### Description of the task
Could you repeat the data word for word while skipping the pictures?

### Supplied information
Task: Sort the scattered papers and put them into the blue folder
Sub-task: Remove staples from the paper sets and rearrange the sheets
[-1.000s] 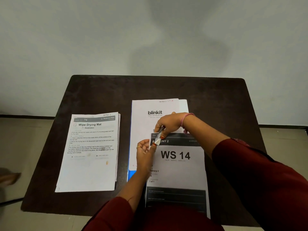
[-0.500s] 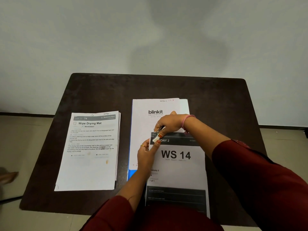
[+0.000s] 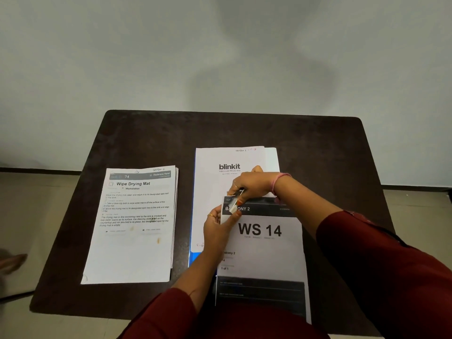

### Output of the task
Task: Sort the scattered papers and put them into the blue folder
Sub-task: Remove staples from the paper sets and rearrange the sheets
[-1.000s] 
[-0.500s] 
[+0.000s] 

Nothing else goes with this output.